La noche desborda una desazón, una aventura pagana; almas sin escrúpulos que luchan por sobrevivir entre esta mierda redonda que tenemos por mundo. La luna, que es la puta perfecta acobija esta noche tan fría y solitaria. Lujuriosa y muy cabrona ella, brillo sublime que atormenta a cualquiera, haz de esta pobre alma sin esperanzas uno de tus escritores malditos, esclavos de amor… amor profano que incauta seres indoloros, llenos de ataduras a sus espaldas, cargados de desasosiego por sus vidas, vidas perpetuas de sufrimiento consumadas en su andar, pies cansados de marchar por sendas sin retorno; ¿No te cansas, luna, de ver a tanta porquería junta?
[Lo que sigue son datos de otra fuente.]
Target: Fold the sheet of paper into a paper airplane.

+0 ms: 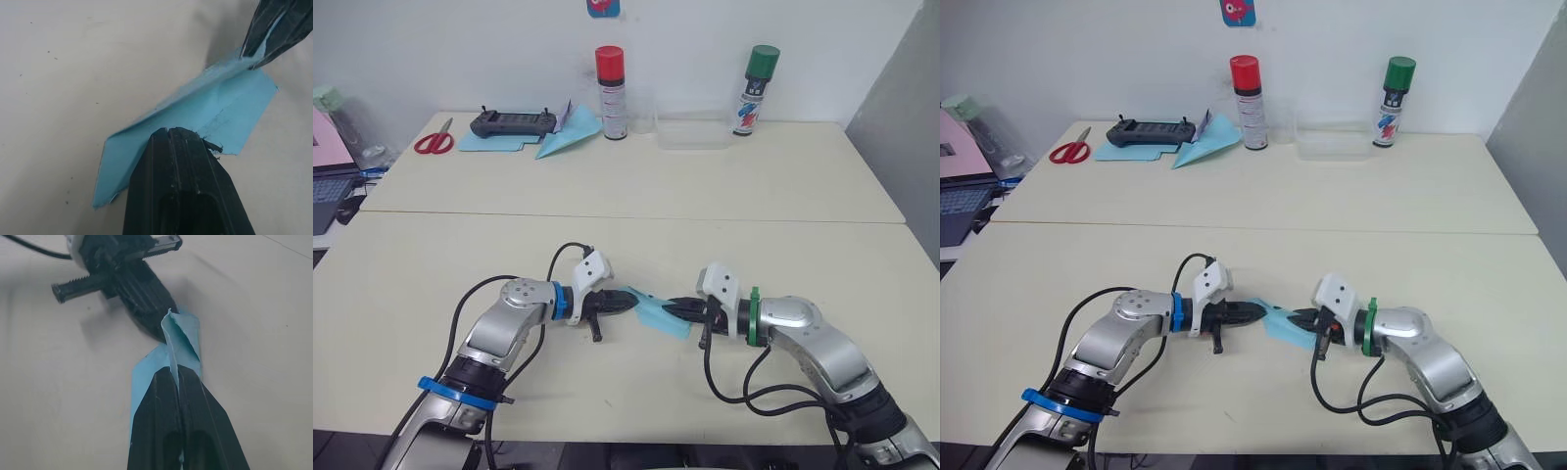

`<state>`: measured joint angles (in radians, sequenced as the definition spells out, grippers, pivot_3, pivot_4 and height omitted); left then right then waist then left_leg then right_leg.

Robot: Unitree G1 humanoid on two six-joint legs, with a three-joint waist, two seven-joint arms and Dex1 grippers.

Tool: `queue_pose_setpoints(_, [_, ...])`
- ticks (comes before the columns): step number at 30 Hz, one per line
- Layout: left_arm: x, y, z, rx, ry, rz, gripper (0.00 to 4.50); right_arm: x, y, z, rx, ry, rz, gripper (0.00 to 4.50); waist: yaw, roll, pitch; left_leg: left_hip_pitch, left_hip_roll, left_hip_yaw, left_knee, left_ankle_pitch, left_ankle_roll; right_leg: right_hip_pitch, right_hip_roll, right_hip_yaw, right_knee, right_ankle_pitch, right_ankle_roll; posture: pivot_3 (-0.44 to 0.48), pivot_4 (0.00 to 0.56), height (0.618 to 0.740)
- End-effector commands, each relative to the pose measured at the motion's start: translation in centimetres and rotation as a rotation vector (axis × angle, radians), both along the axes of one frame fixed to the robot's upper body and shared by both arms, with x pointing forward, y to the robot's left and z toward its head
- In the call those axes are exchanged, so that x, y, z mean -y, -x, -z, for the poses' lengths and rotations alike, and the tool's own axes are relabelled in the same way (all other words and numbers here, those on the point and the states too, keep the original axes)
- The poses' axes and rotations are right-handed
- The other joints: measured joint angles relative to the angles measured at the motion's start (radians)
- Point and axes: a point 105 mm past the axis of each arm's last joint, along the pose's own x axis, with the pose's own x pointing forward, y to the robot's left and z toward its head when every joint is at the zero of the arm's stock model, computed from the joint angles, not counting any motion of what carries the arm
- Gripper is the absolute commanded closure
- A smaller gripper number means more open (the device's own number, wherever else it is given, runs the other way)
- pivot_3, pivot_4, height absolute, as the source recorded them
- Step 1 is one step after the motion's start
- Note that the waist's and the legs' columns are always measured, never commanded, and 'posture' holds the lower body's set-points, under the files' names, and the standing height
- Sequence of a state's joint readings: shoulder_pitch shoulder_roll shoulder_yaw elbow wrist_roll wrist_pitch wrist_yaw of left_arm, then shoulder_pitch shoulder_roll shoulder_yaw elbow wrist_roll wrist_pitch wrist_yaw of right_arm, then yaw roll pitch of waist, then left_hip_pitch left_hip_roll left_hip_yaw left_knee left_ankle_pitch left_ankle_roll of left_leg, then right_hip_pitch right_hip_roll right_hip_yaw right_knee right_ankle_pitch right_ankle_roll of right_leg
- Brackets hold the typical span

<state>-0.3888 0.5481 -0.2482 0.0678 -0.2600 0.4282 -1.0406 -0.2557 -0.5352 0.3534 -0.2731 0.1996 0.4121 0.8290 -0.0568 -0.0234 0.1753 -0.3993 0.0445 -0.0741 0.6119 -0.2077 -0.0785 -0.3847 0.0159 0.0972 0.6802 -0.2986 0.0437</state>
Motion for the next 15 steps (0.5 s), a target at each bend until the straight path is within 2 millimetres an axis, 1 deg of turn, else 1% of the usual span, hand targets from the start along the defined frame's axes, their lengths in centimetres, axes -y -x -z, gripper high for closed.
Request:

Yo no me canso de verte, porque al menos tú me escuchas, escuchas mis lamentos, mis fracasos y mis desamores. Tú y la noche son mis amantes empedernidos, hacen un trío perfecto con mis malos pensamientos. Voy a eyacular sobre ustedes dos, mis perturbadoras ideas, ideas que se esfumarán antes del amanecer…

Soy cobarde, le temo a la mañana, al ver el sol resplandeciente que se asoma por mi ventana pierdo la brújula de mi vida y solo espero que anochezca para poder tener un poco de paz. En la oscuridad hay autenticidad, ganas de ejecutar lo imposible; la noche hace perder la poca cordura que queda en el interior. Lo racional es tan cuadrado, tan perfecto… que aburre, adormece la esencia del ser. El “YO” racional, deprime, fragmenta la vida, reprime las emociones que se obtienen en el momento de euforia que la locura obsequia.

La noche sabe de mí, lo que yo sé de ella, captura mis aberraciones y las emancipa a su antojo, al fin y al cabo es mi ramera, mi sucia ramera, que enciende la pasión mi alma rota y perdida. Tú que estás leyendo esto, cuando me quieras encontrar, no me busques, te veré en el lado oscuro de la luna.